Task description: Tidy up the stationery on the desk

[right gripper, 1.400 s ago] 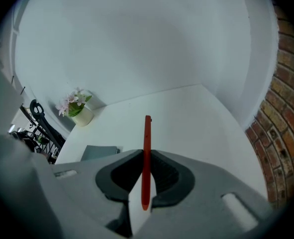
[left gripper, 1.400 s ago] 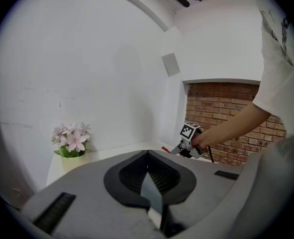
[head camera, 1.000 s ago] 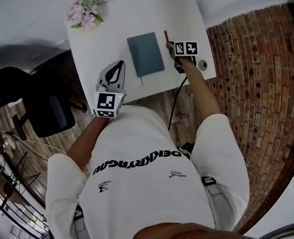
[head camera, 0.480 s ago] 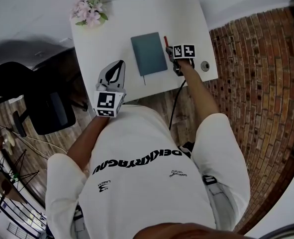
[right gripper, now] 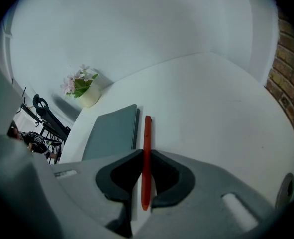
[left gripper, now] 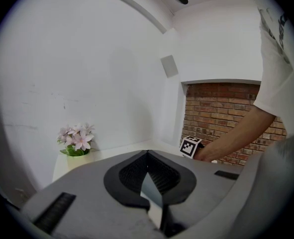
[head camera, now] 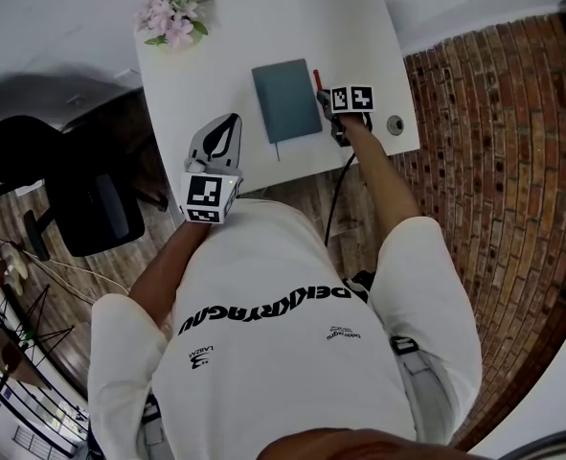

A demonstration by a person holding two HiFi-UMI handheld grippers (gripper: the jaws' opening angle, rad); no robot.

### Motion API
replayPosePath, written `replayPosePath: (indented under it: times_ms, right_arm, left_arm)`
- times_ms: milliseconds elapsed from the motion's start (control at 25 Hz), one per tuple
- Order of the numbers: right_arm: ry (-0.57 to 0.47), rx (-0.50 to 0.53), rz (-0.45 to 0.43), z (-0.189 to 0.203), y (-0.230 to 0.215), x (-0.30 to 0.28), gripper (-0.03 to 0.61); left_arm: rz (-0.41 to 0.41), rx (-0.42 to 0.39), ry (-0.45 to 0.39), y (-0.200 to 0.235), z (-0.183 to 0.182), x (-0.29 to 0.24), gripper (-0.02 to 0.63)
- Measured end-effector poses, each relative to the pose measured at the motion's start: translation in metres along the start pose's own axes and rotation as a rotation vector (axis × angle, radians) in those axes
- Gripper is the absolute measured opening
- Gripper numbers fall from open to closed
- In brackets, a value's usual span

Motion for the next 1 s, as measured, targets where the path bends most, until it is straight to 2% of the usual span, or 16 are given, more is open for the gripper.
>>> replayPosePath:
  times_ms: [600, 720, 1000]
  right_arm:
    - [0.01, 0.014, 0.027, 0.002, 0.005, -0.002, 0.051]
    - [0.014, 0.009, 0.03, 0.002, 0.005, -0.001, 0.069]
    - [-0.057, -0.011, 0.043, -0.008, 0.003, 0.017, 0.089]
  left_arm:
    - [-0.006, 0.013, -0.008, 0.0, 0.002, 0.006, -0.003]
    - [-0.008, 0.01, -0.008, 0.002, 0.002, 0.008, -0.002]
    - [0.009, 0.014, -0.009, 0.001, 0.001, 0.01, -0.002]
Point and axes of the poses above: the fingertips, and each gripper's own axes: x backward along the fingers, y to its left, z out of its underside, the point moved 4 cm from there along x, backward along the fingers, and after that the axes turned 13 degrees about x, right-handed, at the moved point
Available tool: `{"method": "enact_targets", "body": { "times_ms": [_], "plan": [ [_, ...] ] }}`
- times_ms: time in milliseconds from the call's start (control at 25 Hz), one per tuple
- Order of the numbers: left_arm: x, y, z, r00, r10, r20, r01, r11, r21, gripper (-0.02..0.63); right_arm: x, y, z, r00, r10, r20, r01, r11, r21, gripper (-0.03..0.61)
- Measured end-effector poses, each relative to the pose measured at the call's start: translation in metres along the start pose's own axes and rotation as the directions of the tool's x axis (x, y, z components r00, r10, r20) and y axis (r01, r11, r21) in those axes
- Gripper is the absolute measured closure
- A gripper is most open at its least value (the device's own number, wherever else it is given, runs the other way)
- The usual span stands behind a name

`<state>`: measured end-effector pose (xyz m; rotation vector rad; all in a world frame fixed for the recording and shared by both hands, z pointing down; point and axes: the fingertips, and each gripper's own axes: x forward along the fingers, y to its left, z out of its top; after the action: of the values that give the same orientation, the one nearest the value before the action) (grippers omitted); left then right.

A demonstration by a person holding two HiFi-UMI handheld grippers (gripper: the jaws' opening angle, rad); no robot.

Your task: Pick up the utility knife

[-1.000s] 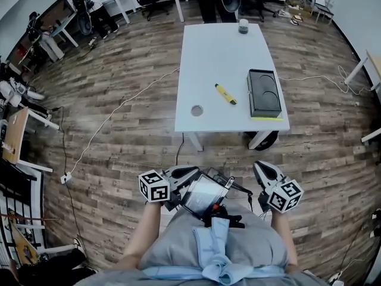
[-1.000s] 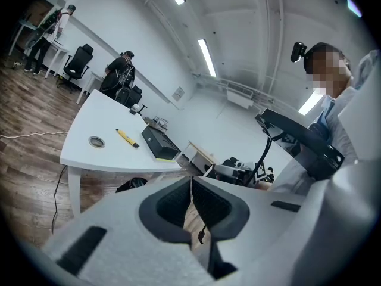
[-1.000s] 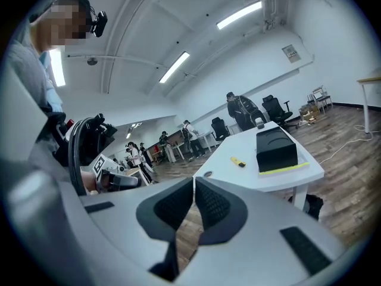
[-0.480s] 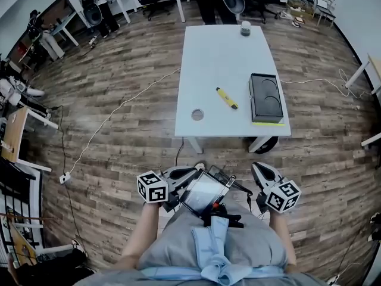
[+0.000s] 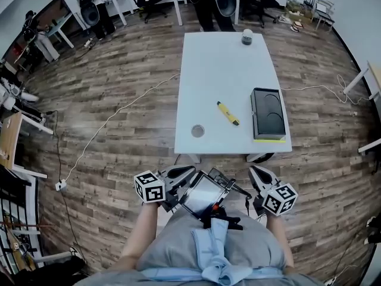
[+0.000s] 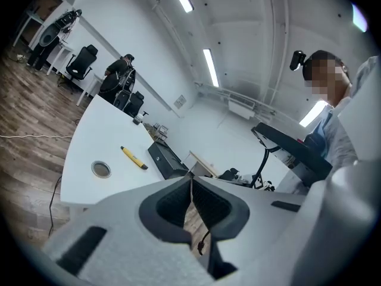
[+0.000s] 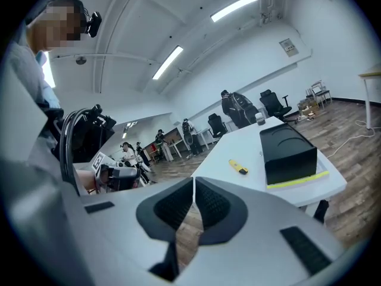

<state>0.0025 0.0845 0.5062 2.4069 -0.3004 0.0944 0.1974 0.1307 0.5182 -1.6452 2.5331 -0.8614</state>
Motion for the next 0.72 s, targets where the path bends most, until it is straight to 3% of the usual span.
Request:
{"method": "enact_targets", "body": {
  "times_ms": [720],
  "plan": [
    [0.006,0.111,0.099,0.997,-0.021,0.068,0.024,0.999,-0.036,0.595,0.125,-0.021,0.038,0.996,-0.039,-0.085,0.037,0.999,-0.022,0.549]
  ]
}}
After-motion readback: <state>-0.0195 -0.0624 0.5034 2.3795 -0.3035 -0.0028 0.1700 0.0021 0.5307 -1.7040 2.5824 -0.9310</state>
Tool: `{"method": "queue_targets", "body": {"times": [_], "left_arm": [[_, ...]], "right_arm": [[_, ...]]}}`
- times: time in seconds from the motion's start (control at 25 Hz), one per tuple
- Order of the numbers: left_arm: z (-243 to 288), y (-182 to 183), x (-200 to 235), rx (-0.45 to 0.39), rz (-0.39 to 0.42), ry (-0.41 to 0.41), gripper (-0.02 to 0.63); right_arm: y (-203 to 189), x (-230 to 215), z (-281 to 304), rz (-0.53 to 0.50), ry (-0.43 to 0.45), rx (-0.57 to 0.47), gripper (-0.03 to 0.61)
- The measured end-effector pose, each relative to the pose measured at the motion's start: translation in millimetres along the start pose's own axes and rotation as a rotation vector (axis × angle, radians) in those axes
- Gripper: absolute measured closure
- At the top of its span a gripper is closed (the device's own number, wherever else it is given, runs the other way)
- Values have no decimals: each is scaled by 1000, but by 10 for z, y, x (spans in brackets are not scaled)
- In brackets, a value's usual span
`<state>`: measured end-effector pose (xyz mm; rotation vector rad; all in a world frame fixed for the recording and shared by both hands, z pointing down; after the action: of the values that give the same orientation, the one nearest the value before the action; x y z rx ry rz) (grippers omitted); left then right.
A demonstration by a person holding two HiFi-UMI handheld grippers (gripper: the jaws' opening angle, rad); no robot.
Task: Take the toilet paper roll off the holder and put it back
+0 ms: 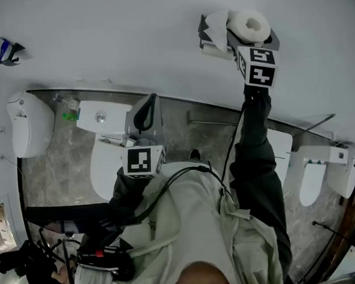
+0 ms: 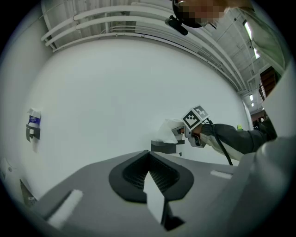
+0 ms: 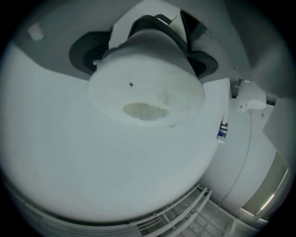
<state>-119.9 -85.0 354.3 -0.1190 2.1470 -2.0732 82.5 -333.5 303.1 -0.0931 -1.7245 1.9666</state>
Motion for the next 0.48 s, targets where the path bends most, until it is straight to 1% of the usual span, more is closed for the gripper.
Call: {"method": "queue_targets", "body": {"times": [0.16, 0.24, 0.28, 0.36, 0.48], "left_arm": [[5, -25, -49, 9, 4, -17, 607], [-5, -33, -47, 11, 5, -19, 607], [-10, -36, -35, 12, 3, -16, 607], [-22, -48, -2, 16, -1, -7, 607], [-37, -49, 25, 13, -7, 3, 607]], "right_arm": [[-144, -51, 150, 61, -18, 41, 104], [-240, -78, 141, 72, -39, 35, 104], [-280, -99, 97, 98, -53, 9, 104], [-368, -136, -51, 197, -69, -64, 104], [-497, -63, -418, 359, -27, -177, 104]]}}
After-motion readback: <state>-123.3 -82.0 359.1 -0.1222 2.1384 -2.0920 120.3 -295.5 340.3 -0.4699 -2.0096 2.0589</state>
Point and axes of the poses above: the fingertips, and each gripper's own axes: z forward along the fingers, x to its left, y out of its top, the point moved 1 cm from there along -z, backward along the fingers, and after that the axes turned 2 degrees about z, right-handed, at the moved point
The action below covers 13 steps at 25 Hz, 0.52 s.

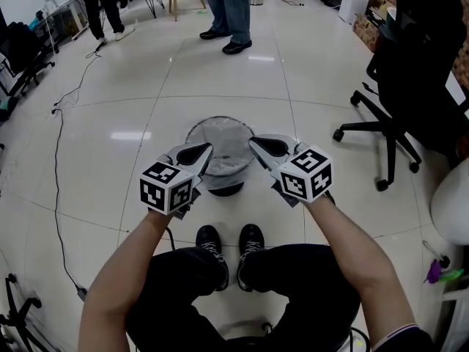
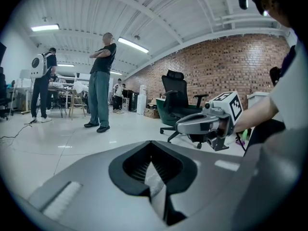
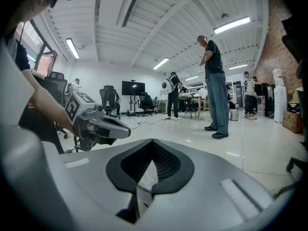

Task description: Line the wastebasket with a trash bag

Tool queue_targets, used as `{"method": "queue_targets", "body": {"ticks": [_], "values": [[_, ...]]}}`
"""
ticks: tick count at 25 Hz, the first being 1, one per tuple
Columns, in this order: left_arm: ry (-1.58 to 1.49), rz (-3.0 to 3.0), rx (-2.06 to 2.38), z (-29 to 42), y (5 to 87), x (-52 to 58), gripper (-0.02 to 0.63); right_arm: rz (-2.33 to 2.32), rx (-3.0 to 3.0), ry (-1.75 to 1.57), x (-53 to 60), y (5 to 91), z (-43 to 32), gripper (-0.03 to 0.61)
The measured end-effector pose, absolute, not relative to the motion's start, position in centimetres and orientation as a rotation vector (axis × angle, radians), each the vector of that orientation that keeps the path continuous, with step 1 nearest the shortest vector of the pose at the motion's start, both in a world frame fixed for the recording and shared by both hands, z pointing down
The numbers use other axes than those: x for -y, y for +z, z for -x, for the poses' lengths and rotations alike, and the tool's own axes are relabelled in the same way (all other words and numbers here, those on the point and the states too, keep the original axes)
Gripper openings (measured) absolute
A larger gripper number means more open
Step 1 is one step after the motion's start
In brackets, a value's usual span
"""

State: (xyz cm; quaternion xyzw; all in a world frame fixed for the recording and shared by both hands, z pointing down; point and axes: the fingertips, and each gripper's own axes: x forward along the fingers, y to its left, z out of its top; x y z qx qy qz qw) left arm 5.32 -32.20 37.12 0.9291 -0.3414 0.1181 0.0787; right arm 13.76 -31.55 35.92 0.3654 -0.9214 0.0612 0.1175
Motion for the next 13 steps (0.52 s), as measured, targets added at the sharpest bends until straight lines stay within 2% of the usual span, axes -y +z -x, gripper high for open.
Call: {"method": "queue_targets", "body": {"ticks": [13], "values": [[0.370,-2.789,0.994,-5.70,37.30,31.92,0.011,-1.076,2.692,0.174,31.60,35.74,-13.78,0.000]]}}
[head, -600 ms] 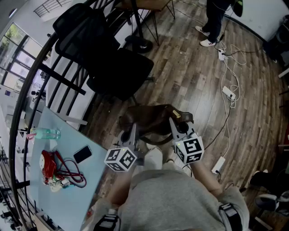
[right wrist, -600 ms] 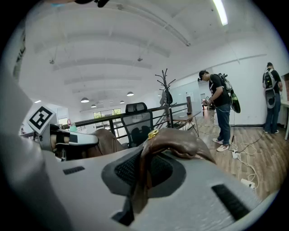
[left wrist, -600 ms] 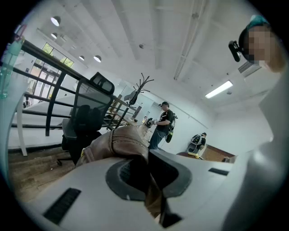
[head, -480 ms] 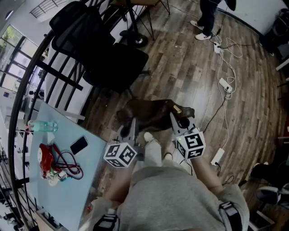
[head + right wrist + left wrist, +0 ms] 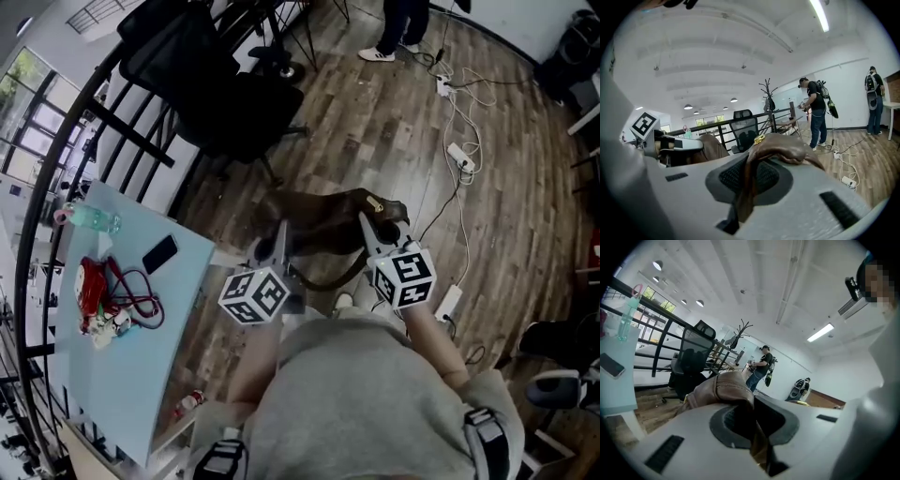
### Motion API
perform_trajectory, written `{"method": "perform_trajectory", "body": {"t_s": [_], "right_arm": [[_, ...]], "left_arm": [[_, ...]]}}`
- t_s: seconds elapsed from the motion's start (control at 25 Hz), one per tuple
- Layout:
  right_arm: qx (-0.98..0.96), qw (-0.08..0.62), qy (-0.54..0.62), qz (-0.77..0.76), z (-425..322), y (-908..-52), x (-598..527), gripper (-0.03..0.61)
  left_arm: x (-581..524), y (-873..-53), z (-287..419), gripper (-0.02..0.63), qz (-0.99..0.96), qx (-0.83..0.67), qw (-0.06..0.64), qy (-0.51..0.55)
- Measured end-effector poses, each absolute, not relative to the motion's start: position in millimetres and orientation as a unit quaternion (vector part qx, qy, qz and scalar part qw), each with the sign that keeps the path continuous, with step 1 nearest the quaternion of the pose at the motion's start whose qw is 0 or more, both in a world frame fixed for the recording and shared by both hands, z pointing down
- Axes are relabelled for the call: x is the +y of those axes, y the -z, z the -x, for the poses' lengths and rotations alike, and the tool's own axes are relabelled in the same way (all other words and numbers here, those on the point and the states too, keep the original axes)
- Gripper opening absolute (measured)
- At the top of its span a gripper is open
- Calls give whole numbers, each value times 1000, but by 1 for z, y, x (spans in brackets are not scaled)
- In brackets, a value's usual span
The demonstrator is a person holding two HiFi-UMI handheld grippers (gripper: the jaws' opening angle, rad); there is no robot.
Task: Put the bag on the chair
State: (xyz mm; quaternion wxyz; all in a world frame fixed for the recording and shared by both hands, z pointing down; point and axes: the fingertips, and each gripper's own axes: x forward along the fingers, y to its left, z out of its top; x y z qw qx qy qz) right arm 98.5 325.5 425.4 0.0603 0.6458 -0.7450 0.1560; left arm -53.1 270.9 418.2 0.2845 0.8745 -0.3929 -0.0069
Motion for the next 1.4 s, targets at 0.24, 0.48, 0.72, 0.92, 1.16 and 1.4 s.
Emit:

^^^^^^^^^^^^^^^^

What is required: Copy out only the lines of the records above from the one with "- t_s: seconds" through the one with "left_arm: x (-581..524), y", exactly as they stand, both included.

Task solution:
- t_s: seconds elapsed from the motion's start (control at 25 Hz), one per tuple
- Layout:
  right_arm: qx (-0.98..0.96), qw (-0.08..0.62), qy (-0.54..0.62), qz (-0.77..0.76), z (-425..322), y (-908..-52), x (-598..527), gripper (-0.03..0.61)
  left_arm: x (-581..524), y (-873..-53), z (-287..419), gripper (-0.02..0.63), qz (-0.99..0.96), qx (-0.83..0.67), qw (-0.06..0.64), qy (-0.51..0.55)

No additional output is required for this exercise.